Archives Discussions

marcoacf · ‎01-23-2015

Hi, guys.

I'm developing a sequence comparison application on OpenCL 1.2, and testing in a AMD R9 280X GPU. Here is the video card information:

DRIVER_VERSION: 1445.5 (VM) Type: GPU EXECUTION_CAPABILITIES: Kernel GLOBAL_MEM_CACHE_TYPE: Read-Write (2) CL_DEVICE_LOCAL_MEM_TYPE: Local (1) SINGLE_FP_CONFIG: 0xbe QUEUE_PROPERTIES: 0x2 VENDOR_ID: 4098 MAX_COMPUTE_UNITS: 32 MAX_WORK_ITEM_DIMENSIONS: 3 MAX_WORK_GROUP_SIZE: 256 PREFERRED_VECTOR_WIDTH_CHAR: 4 PREFERRED_VECTOR_WIDTH_SHORT: 2 PREFERRED_VECTOR_WIDTH_INT: 1 PREFERRED_VECTOR_WIDTH_LONG: 1 PREFERRED_VECTOR_WIDTH_FLOAT: 1 PREFERRED_VECTOR_WIDTH_DOUBLE: 1 MAX_CLOCK_FREQUENCY: 1020 ADDRESS_BITS: 32 MAX_MEM_ALLOC_SIZE: 1073741824 IMAGE_SUPPORT: 1 MAX_READ_IMAGE_ARGS: 128 MAX_WRITE_IMAGE_ARGS: 8 IMAGE2D_MAX_WIDTH: 16384 IMAGE2D_MAX_HEIGHT: 16384 IMAGE3D_MAX_WIDTH: 2048 IMAGE3D_MAX_HEIGHT: 2048 IMAGE3D_MAX_DEPTH: 2048 MAX_SAMPLERS: 16 MAX_PARAMETER_SIZE: 1024 MEM_BASE_ADDR_ALIGN: 2048 MIN_DATA_TYPE_ALIGN_SIZE: 128 GLOBAL_MEM_CACHELINE_SIZE: 64 GLOBAL_MEM_CACHE_SIZE: 16384 GLOBAL_MEM_SIZE: 2893021184 MAX_CONSTANT_BUFFER_SIZE: 65536 MAX_CONSTANT_ARGS: 8 LOCAL_MEM_SIZE: 32768 ERROR_CORRECTION_SUPPORT: 0 PROFILING_TIMER_RESOLUTION: 1 ENDIAN_LITTLE: 1 AVAILABLE: 1 COMPILER_AVAILABLE: 1 MAX_WORK_GROUP_SIZES: 256 256 256

The program is correct and produces the right results (it also runs in other CPU and GPU processors), but the performance is very bad. It seems to me that OpenCL is not using all available cores.

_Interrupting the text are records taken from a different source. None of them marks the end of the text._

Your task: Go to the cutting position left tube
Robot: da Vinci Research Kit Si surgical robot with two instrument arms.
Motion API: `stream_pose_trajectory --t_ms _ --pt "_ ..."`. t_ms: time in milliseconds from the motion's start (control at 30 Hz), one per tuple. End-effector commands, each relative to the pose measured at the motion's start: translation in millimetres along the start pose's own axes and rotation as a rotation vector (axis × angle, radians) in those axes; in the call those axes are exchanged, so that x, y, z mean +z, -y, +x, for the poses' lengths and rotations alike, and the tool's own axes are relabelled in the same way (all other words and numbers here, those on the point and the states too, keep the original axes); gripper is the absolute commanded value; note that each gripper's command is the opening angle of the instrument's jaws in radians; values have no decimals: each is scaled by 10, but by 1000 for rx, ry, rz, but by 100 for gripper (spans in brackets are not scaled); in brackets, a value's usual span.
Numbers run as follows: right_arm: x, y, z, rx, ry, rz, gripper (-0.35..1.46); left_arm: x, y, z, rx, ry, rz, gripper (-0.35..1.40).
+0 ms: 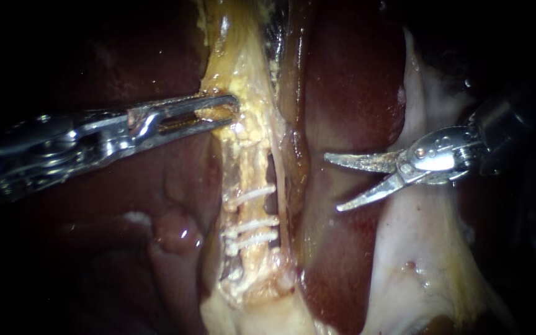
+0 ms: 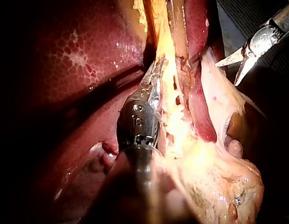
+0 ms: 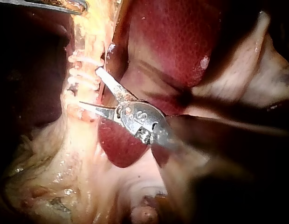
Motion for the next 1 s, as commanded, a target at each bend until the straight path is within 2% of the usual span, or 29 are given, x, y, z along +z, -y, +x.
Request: stream_pose_trajectory --t_ms 33,100,200,333,467,633,767,1000 --pt "0 1 0 -1 -2 7 143 -1 0 0 0 0 0 -35" --pt "2 2 -2 -9 -7 27 143 -3 0 -2 -1 -1 1 -35" --pt "12 5 -9 49 -16 57 143 -13 -1 -12 -5 4 2 -35" --pt "44 10 -31 147 -26 100 143 -34 -2 -31 -16 29 0 -35" --pt "76 16 -53 249 -5 149 143 -58 -2 -48 -28 57 -2 -35" --pt "105 19 -71 328 25 190 143 -73 3 -56 -35 72 -2 -35" --pt "119 18 -77 368 53 216 143 -77 8 -57 -32 75 -4 -35" --pt "132 8 -77 378 73 236 140 -79 14 -56 -33 80 -6 -35"
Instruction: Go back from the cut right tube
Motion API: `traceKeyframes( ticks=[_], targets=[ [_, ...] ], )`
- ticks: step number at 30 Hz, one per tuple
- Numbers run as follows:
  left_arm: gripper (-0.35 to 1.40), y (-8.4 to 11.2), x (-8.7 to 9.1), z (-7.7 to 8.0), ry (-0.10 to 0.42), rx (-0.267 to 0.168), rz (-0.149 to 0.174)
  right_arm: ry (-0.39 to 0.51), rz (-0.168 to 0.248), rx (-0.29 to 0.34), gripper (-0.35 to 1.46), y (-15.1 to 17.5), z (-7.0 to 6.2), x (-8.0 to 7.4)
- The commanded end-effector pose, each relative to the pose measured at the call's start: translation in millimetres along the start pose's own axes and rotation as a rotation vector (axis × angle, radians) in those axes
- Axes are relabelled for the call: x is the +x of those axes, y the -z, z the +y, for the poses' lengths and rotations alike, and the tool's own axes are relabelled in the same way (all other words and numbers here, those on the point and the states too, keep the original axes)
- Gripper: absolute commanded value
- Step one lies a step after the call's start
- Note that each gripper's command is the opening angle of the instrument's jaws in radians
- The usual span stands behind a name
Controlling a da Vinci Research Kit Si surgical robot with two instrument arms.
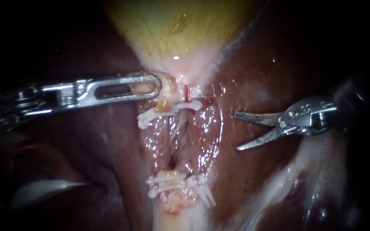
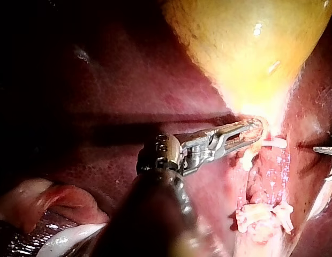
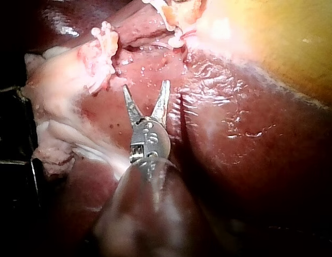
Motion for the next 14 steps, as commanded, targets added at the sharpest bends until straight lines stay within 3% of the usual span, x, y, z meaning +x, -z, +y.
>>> traceKeyframes(
  ticks=[1,14],
  targets=[
    [-0.35,-0.2,0.2,0.0,-0.001,-0.004,0.003,0.0,0.001,0.003,1.45,0.0,0.0,0.0],
    [-0.35,-0.7,0.4,0.1,-0.002,-0.002,0.01,-0.002,0.002,0.006,1.45,0.2,-0.2,0.4]
  ],
)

The same code runs 50X faster in a Nvidia GTX 680 card.

The code is a little complex, so I'm posting just the host code, once the OpenCL code executes correctly.

err = 0; err = clSetKernelArg(kernel2, 0, sizeof(i0), &i0); err |= clSetKernelArg(kernel2, 1, sizeof(i1), &i1); err |= clSetKernelArg(kernel2, 2, sizeof(step), &step); err |= clSetKernelArg(kernel2, 3, sizeof(cutBlock), &cutBlock); err |= clSetKernelArg(kernel2, 4, sizeof(cl_mem), (void*) &op->d_blockResult); err |= clSetKernelArg(kernel2, 5, sizeof(cl_mem), (void*) &op->d_busH); err |= clSetKernelArg(kernel2, 6, sizeof(cl_mem), (void*) &op->d_extraH); err |= clSetKernelArg(kernel2, 7, sizeof(cl_mem), (void*) &op->d_busV_h); err |= clSetKernelArg(kernel2, 8, sizeof(cl_mem), (void*) &op->d_busV_e); err |= clSetKernelArg(kernel2, 9, sizeof(cl_mem), (void*) &op->d_busV_o); err |= clSetKernelArg(kernel2, 10, sizeof(cl_mem), (void*) &op->d_split_m); err |= clSetKernelArg(kernel2, 11, sizeof(cl_mem), (void*) &op->t_seq0); err |= clSetKernelArg(kernel2, 12, sizeof(cl_mem), (void*) &op->t_seq1); if (err != CL_SUCCESS) exit(0); global = blocks * threads; local = threads; err = clGetKernelWorkGroupInfo(kernel2, device, CL_KERNEL_WORK_GROUP_SIZE, sizeof(max_work_groups), &max_work_groups, NULL); if (err != CL_SUCCESS) exit(0); err = clEnqueueNDRangeKernel(commands, kernel2, 1, NULL, &global, &local, 0, NULL, &k_event); if (err != CL_SUCCESS) exit(0); err = clWaitForEvents(1,&k_event); err = clReleaseEvent(k_event);

In a typical execution, global=4096 and local=64, so the work size is greater than the number of GPU cores.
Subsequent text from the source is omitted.